Information provided START
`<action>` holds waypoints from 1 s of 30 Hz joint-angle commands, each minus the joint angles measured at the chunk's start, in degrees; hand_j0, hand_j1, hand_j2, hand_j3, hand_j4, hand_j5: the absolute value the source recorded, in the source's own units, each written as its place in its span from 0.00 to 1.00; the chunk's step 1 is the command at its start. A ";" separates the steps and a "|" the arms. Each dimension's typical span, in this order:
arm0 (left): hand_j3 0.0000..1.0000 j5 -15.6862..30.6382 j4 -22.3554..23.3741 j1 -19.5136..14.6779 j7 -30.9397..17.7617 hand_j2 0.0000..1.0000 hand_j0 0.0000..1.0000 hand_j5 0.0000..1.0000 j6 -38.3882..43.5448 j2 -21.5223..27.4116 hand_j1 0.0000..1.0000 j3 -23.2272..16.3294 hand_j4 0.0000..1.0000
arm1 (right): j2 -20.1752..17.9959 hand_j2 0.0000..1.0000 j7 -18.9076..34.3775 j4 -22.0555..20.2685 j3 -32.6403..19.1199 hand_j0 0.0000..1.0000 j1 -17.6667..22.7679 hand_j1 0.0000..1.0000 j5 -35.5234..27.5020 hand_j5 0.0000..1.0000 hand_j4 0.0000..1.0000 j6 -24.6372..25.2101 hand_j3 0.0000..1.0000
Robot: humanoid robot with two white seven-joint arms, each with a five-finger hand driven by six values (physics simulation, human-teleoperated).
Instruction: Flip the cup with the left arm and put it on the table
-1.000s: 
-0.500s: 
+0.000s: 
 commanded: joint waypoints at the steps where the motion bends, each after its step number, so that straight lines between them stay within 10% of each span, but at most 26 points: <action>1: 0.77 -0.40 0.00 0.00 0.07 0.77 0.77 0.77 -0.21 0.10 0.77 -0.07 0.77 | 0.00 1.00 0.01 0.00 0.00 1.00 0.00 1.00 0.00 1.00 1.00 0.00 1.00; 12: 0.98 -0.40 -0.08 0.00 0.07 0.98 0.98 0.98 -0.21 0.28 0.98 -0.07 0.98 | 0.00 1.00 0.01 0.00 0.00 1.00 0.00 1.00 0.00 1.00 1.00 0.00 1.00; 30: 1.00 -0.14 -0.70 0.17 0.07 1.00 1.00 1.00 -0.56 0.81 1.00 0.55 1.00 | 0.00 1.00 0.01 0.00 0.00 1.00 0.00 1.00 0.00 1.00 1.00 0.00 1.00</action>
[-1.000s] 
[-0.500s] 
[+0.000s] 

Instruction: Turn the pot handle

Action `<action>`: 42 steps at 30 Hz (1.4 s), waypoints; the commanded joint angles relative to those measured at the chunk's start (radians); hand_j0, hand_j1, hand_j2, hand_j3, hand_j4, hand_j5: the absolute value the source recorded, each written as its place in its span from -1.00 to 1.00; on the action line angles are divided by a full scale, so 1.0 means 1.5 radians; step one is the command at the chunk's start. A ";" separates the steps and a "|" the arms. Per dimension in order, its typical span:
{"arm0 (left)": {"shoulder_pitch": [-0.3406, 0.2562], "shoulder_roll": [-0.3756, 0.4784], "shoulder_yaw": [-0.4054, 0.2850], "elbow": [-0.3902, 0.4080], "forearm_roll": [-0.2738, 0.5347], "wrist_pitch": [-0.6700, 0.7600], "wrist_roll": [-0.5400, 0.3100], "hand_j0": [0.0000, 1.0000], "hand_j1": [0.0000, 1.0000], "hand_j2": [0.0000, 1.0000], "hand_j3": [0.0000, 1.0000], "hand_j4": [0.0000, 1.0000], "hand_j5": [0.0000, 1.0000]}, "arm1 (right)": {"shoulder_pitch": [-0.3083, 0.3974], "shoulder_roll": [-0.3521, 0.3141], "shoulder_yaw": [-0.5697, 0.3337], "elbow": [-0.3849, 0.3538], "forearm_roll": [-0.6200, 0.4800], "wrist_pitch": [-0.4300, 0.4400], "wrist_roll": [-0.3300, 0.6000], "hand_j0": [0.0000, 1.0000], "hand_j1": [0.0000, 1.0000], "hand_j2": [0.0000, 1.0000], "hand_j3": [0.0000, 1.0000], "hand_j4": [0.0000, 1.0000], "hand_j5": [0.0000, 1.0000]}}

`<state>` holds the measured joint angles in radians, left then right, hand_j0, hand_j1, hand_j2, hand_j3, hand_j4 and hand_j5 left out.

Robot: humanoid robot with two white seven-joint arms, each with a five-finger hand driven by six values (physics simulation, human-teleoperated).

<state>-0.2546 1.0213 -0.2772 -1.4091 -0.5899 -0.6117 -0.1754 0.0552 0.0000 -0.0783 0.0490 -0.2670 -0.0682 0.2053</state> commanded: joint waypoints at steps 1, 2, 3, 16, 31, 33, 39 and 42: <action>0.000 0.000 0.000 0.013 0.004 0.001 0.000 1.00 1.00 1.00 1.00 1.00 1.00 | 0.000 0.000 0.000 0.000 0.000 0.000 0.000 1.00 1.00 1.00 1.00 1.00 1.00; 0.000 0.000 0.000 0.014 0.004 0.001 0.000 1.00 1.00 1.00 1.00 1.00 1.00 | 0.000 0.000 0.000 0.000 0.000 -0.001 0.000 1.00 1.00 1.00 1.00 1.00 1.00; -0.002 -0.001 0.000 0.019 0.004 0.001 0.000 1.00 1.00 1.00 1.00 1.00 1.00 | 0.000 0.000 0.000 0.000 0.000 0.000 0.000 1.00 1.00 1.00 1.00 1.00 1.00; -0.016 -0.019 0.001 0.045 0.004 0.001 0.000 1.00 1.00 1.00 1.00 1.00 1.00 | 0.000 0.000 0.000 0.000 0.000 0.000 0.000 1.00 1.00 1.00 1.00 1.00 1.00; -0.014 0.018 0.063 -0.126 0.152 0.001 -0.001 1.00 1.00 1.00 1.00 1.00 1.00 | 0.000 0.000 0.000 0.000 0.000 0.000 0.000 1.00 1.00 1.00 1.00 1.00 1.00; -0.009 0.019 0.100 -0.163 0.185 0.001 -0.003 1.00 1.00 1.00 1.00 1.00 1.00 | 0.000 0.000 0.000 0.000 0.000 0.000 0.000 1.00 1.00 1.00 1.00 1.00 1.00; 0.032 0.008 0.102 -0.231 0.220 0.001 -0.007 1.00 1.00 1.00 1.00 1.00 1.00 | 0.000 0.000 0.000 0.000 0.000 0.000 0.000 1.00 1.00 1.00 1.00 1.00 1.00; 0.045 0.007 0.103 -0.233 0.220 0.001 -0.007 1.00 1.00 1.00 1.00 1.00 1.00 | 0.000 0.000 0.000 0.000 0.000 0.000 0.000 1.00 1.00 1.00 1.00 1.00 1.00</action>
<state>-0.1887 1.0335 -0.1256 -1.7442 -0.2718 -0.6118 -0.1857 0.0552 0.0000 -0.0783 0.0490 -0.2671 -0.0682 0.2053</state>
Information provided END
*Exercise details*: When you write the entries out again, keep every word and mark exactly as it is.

*Solution to the problem*:
`<action>` holds waypoints from 1 s of 30 Hz joint-angle commands, each minus the joint angles measured at the chunk's start, in degrees; hand_j0, hand_j1, hand_j2, hand_j3, hand_j4, hand_j5: the absolute value the source recorded, in the source's own units, each written as its place in its span from 0.00 to 1.00; the chunk's step 1 is the command at its start. A ";" separates the steps and a "|" the arms. Each dimension's typical span, in this order:
arm0 (left): hand_j3 0.0000..1.0000 j5 -15.6862..30.6382 j4 -22.3554..23.3741 j1 -19.5136..14.6779 j7 -30.9397..17.7617 hand_j2 0.0000..1.0000 hand_j0 0.0000..1.0000 hand_j5 0.0000..1.0000 j6 -38.3882..43.5448 j2 -21.5223..27.4116 hand_j1 0.0000..1.0000 j3 -23.2272..16.3294 hand_j4 0.0000..1.0000
arm1 (right): j2 -20.1752..17.9959 hand_j2 0.0000..1.0000 j7 -18.9076..34.3775 j4 -22.0555..20.2685 j3 -32.6403..19.1199 hand_j0 0.0000..1.0000 j1 -17.6667..22.7679 hand_j1 0.0000..1.0000 j5 -35.5234..27.5020 hand_j5 0.0000..1.0000 hand_j4 0.0000..1.0000 j6 -24.6372..25.2101 hand_j3 0.0000..1.0000
Robot: humanoid robot with two white seven-joint arms, each with a five-finger hand driven by six values (physics simulation, human-teleoperated).
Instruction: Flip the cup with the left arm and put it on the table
-1.000s: 
-0.500s: 
+0.000s: 
 commanded: joint waypoints at the steps where the motion bends, each after its step number, so that straight lines between them stay within 10% of each span, but at most 26 points: <action>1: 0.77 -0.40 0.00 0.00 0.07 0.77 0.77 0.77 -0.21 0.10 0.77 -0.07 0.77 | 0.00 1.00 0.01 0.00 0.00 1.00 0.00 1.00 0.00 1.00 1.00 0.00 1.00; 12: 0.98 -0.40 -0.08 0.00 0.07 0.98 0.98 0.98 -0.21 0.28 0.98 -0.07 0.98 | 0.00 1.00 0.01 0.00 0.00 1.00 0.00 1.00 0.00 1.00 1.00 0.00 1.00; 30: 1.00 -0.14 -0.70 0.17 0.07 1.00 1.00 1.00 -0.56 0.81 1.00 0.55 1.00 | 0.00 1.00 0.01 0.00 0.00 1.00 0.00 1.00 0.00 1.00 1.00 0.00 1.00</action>
[-1.000s] 
[-0.500s] 
[+0.000s] 

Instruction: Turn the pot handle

Action `<action>`: 42 steps at 30 Hz (1.4 s), waypoints; the commanded joint angles relative to those measured at the chunk's start (radians); hand_j0, hand_j1, hand_j2, hand_j3, hand_j4, hand_j5: the absolute value the source recorded, each written as its place in its span from -1.00 to 1.00; on the action line angles are divided by a full scale, so 1.0 means 1.5 radians; step one is the command at the chunk's start. A ";" separates the steps and a "|" the arms. Per dimension in order, its typical span:
{"arm0 (left)": {"shoulder_pitch": [-0.3406, 0.2562], "shoulder_roll": [-0.3756, 0.4784], "shoulder_yaw": [-0.4054, 0.2850], "elbow": [-0.3902, 0.4080], "forearm_roll": [-0.2738, 0.5347], "wrist_pitch": [-0.6700, 0.7600], "wrist_roll": [-0.5400, 0.3100], "hand_j0": [0.0000, 1.0000], "hand_j1": [0.0000, 1.0000], "hand_j2": [0.0000, 1.0000], "hand_j3": [0.0000, 1.0000], "hand_j4": [0.0000, 1.0000], "hand_j5": [0.0000, 1.0000]}, "arm1 (right)": {"shoulder_pitch": [-0.3083, 0.3974], "shoulder_roll": [-0.3521, 0.3141], "shoulder_yaw": [-0.5697, 0.3337], "elbow": [-0.3849, 0.3538], "forearm_roll": [-0.6200, 0.4800], "wrist_pitch": [-0.4300, 0.4400], "wrist_roll": [-0.3300, 0.6000], "hand_j0": [0.0000, 1.0000], "hand_j1": [0.0000, 1.0000], "hand_j2": [0.0000, 1.0000], "hand_j3": [0.0000, 1.0000], "hand_j4": [0.0000, 1.0000], "hand_j5": [0.0000, 1.0000]}}

`<state>` holds the measured joint angles in radians, left then right, hand_j0, hand_j1, hand_j2, hand_j3, hand_j4 and hand_j5 left out.

Robot: humanoid robot with two white seven-joint arms, each with a five-finger hand driven by six values (physics simulation, human-teleoperated).

<state>-0.2546 1.0213 -0.2772 -1.4091 -0.5899 -0.6117 -0.1754 0.0552 0.0000 -0.0783 0.0490 -0.2670 -0.0682 0.2053</state> commanded: joint waypoints at steps 1, 2, 3, 16, 31, 33, 39 and 42: <action>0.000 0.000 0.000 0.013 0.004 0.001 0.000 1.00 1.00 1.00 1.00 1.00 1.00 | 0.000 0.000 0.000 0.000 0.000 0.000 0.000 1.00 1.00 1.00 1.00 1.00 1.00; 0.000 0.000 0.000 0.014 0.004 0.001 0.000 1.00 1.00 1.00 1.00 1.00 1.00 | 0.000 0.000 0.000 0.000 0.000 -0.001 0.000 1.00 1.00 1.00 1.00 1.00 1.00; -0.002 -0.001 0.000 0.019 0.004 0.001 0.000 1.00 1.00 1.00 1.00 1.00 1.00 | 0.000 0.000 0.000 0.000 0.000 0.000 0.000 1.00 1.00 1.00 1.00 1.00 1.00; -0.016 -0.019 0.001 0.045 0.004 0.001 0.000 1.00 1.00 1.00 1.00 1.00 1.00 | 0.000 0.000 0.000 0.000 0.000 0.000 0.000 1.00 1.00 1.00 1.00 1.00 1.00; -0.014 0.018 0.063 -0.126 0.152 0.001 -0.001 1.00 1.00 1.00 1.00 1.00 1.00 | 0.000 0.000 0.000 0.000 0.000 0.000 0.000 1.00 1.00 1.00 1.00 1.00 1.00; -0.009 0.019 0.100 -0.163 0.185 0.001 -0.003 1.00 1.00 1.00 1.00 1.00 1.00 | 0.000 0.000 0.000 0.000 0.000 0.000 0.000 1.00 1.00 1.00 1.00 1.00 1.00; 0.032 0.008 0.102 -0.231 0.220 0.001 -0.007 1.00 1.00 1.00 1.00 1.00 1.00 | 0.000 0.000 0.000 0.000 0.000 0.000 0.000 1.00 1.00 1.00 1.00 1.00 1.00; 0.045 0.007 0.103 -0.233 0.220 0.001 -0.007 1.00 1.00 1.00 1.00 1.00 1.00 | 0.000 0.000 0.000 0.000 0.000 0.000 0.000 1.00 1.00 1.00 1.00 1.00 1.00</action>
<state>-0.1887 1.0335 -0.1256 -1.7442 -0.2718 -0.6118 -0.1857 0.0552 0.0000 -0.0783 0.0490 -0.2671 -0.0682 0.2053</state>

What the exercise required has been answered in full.